====== Extracted material ======
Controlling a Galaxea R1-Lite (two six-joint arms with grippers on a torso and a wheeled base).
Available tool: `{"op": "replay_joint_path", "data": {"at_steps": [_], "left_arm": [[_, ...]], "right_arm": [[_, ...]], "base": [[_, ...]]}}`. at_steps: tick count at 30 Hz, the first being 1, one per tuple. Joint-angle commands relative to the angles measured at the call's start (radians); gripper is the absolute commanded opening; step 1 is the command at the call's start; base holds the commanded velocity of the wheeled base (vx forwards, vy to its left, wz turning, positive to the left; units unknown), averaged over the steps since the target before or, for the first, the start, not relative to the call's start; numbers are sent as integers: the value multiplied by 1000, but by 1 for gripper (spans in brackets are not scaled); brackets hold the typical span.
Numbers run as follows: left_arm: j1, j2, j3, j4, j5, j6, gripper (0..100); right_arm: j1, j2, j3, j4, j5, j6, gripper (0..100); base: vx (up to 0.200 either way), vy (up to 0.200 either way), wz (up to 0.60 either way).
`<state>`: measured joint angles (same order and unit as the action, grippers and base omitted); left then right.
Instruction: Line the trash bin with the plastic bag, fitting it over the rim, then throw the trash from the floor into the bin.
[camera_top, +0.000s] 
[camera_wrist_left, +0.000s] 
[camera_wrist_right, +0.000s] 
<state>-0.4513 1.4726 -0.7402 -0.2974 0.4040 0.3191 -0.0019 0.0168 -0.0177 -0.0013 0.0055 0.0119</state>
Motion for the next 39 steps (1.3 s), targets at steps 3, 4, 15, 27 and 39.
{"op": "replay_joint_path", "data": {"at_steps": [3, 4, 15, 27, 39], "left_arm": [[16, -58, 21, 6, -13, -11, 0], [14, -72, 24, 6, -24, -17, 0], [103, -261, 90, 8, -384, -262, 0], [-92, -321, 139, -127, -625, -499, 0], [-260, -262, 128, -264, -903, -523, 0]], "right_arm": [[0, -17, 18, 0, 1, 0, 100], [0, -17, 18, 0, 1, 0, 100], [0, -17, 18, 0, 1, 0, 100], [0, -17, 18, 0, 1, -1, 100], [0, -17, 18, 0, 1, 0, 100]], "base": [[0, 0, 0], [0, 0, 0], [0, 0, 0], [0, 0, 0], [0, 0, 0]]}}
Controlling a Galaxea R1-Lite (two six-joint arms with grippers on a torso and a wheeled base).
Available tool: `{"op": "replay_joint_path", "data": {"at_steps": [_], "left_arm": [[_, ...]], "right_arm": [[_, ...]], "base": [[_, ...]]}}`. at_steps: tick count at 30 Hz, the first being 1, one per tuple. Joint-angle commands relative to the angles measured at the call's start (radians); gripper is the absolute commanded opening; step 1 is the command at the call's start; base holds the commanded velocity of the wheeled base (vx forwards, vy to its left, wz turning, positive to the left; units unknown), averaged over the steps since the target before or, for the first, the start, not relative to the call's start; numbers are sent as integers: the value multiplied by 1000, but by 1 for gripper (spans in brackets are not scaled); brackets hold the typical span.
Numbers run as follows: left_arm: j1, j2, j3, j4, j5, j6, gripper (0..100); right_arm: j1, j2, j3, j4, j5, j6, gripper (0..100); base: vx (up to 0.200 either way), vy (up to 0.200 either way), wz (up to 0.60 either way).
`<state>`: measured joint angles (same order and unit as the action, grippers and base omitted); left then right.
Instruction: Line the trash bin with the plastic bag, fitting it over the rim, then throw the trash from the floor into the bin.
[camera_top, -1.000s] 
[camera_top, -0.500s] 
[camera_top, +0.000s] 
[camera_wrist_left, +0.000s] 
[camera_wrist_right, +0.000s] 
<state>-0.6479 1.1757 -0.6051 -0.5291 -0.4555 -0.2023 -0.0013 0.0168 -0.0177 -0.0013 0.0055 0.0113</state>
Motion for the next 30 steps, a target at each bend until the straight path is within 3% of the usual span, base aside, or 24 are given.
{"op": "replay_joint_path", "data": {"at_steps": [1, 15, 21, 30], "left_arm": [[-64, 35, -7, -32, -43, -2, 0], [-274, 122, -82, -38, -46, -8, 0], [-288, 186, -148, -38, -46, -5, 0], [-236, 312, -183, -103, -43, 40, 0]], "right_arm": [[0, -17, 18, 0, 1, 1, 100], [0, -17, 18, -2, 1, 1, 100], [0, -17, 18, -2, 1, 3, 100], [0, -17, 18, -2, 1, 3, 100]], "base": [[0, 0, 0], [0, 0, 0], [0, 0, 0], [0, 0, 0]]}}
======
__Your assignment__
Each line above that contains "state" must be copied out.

__Task result__
`<state>`: measured joint angles (same order and unit as the action, grippers and base omitted); left then right.
<state>-0.4513 1.4726 -0.7402 -0.2974 0.4040 0.3191 -0.0019 0.0168 -0.0177 -0.0013 0.0055 0.0119</state>
`<state>`: measured joint angles (same order and unit as the action, grippers and base omitted); left then right.
<state>-0.6479 1.1757 -0.6051 -0.5291 -0.4555 -0.2023 -0.0013 0.0168 -0.0177 -0.0013 0.0055 0.0113</state>

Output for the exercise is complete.